Your response is a verbatim copy of the listing, stripped of its images.

Task input START

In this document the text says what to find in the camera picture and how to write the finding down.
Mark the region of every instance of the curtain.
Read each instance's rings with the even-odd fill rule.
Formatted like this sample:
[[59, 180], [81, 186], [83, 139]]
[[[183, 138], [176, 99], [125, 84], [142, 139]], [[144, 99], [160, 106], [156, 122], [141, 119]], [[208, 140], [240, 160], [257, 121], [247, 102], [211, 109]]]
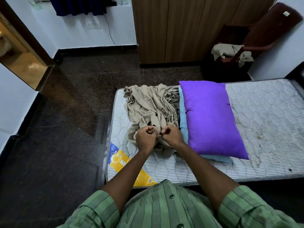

Task input END

Worked solution:
In this document the text says what to find in the camera picture and how to write the finding down.
Mark the region of every instance of the curtain.
Read each instance's rings with the even-odd fill rule.
Formatted like this sample:
[[59, 180], [81, 186], [83, 139]]
[[[183, 138], [176, 99], [125, 84], [142, 139]], [[144, 99], [160, 106], [156, 122], [141, 119]], [[208, 140], [240, 160], [257, 121], [247, 102], [211, 109]]]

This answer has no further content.